_Work required:_ Below are the records; copy every line in them that holds the string "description".

---------- Data to examine

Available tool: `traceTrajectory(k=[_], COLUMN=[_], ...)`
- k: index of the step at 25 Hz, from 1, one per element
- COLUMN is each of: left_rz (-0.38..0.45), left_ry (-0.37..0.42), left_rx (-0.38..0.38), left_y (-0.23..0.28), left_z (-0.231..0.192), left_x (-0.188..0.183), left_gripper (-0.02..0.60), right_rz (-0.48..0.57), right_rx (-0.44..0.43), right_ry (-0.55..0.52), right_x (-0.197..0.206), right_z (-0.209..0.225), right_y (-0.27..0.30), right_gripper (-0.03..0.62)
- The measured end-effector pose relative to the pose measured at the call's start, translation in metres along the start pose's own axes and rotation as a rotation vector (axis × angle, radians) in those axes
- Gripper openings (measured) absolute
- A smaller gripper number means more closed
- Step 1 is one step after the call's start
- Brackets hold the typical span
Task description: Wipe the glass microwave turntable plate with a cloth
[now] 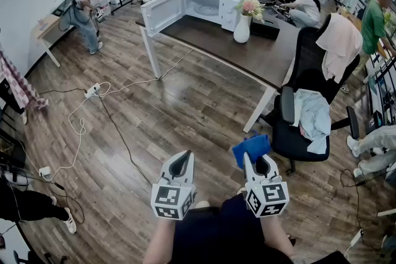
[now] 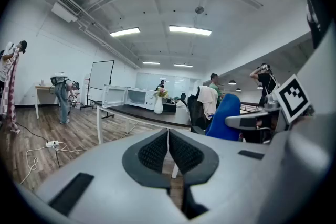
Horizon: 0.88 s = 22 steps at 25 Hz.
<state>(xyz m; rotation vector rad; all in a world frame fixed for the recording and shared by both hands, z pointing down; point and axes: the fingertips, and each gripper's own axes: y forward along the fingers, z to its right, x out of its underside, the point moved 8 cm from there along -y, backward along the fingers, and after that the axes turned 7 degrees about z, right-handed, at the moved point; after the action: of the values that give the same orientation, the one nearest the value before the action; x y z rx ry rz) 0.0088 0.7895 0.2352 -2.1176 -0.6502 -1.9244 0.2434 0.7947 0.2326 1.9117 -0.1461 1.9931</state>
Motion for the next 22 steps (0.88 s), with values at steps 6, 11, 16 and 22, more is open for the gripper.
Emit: traceTrajectory(k=[6, 11, 16, 22], left_rz=[-0.005, -0.010, -0.018, -0.024], left_ry=[-0.003, -0.007, -0.012, -0.035], left_rx=[0.002, -0.001, -0.013, -0.048], left_y=[-0.004, -0.010, -0.017, -0.020], left_z=[-0.007, -0.013, -0.022, -0.035], left_x=[0.002, 0.005, 0.008, 0.011], left_gripper=[0.008, 0.008, 0.008, 0.008], right_rz=[-0.010, -0.012, -0.023, -0.040], right_rx=[0.005, 0.012, 0.002, -0.021], right_ry=[0.018, 0.053, 0.055, 0.058], right_x=[0.004, 0.007, 0.011, 0.012], right_z=[-0.010, -0.015, -0.026, -0.033], right_y=[0.002, 0.002, 0.006, 0.016], right_gripper=[0.051, 0.052, 0.052, 0.052])
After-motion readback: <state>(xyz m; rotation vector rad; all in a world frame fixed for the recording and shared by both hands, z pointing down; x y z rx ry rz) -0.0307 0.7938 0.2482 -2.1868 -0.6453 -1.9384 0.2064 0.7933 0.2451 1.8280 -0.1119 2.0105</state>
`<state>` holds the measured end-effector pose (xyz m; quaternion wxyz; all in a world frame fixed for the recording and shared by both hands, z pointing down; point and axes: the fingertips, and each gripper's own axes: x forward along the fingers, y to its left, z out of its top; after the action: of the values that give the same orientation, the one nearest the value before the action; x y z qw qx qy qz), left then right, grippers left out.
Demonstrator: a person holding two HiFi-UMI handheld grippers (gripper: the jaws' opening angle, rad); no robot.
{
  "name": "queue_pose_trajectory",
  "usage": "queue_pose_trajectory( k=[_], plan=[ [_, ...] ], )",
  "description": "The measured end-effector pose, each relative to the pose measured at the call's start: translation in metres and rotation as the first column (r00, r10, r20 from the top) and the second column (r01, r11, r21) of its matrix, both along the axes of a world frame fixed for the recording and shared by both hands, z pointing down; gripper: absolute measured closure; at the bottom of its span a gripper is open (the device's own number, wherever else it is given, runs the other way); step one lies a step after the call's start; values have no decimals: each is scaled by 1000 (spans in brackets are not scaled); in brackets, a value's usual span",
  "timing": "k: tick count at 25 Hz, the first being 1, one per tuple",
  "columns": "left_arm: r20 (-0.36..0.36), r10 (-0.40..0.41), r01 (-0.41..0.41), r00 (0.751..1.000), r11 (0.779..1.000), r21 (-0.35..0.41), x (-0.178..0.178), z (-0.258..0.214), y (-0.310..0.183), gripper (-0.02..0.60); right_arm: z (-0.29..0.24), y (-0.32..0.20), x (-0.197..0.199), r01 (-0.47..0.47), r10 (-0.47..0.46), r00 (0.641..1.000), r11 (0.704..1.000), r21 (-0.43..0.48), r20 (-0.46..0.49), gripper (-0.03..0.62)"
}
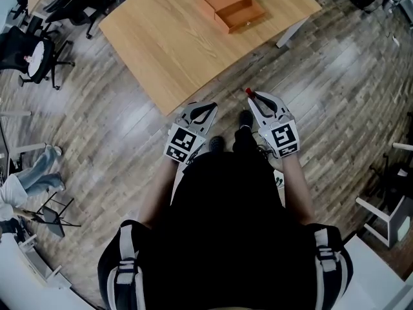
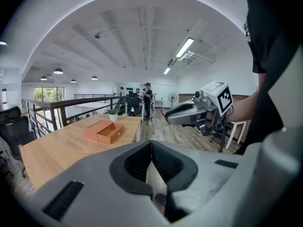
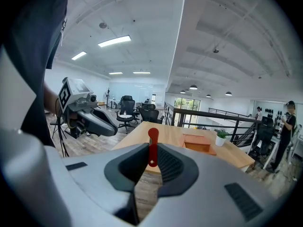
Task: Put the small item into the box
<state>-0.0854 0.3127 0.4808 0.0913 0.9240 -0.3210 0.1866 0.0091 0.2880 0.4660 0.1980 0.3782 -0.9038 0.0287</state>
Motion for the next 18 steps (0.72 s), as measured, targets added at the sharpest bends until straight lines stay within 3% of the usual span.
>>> queue_pose_trajectory(
  k=[18],
  plan=[
    [49,-31,31,998,1000,4,41,0,-52,558,12,-53,38,52,-52,999,999,-6,-13,526]
  ],
)
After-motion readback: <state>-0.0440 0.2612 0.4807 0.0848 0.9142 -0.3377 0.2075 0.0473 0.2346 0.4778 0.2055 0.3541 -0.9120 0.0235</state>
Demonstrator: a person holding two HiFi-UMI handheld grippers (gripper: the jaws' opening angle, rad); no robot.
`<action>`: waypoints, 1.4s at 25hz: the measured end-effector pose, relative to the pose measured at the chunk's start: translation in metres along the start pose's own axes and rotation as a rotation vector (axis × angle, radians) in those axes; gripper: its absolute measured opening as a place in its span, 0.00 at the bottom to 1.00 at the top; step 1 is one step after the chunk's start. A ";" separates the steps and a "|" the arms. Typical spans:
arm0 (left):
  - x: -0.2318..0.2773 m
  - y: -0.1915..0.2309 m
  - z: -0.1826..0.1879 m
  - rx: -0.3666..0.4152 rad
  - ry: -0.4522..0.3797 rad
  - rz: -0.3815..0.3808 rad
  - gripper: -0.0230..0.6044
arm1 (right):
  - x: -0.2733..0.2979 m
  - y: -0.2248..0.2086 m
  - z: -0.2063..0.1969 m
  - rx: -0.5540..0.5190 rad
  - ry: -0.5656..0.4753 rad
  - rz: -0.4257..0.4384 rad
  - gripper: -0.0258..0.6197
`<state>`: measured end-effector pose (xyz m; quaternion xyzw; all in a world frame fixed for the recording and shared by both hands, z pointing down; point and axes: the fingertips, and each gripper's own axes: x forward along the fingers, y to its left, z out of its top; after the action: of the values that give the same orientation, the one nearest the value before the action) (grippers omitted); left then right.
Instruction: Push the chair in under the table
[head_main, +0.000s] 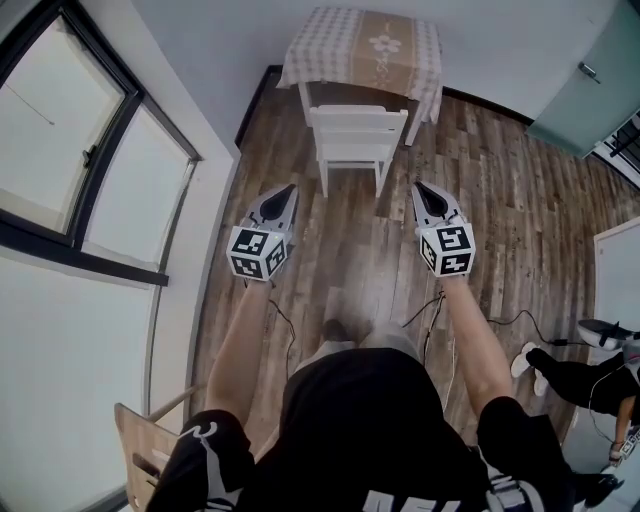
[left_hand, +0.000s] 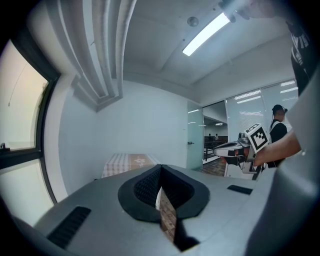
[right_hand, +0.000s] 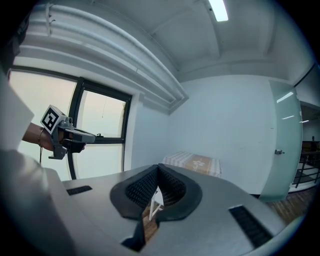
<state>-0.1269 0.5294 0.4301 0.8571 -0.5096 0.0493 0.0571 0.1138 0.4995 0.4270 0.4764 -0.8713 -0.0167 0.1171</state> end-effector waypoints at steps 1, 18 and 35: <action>0.000 0.003 -0.002 -0.004 0.003 -0.003 0.08 | 0.001 0.002 -0.001 0.002 0.005 -0.005 0.06; 0.052 0.033 -0.016 -0.026 0.035 0.002 0.08 | 0.045 -0.037 -0.023 0.024 0.034 -0.038 0.06; 0.218 0.094 -0.034 -0.053 0.128 0.114 0.08 | 0.194 -0.164 -0.063 0.086 0.100 0.035 0.06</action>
<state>-0.1065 0.3010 0.4992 0.8199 -0.5540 0.0940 0.1093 0.1627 0.2532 0.5014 0.4658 -0.8725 0.0467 0.1402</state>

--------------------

_Completed exercise:_
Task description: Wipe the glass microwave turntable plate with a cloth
  "description": "The measured end-effector pose, each relative to the pose measured at the call's start: translation in metres and rotation as the first column (r00, r10, r20 from the top) and the second column (r01, r11, r21) of its matrix, both along the axes of a world frame fixed for the recording and shared by both hands, z pointing down; gripper: absolute measured closure; at the bottom of its span a gripper is open (the device's own number, wherever else it is given, runs the other way); step one lies a step after the call's start; values have no decimals: each is scaled by 1000 (spans in brackets are not scaled); in brackets, a value's usual span",

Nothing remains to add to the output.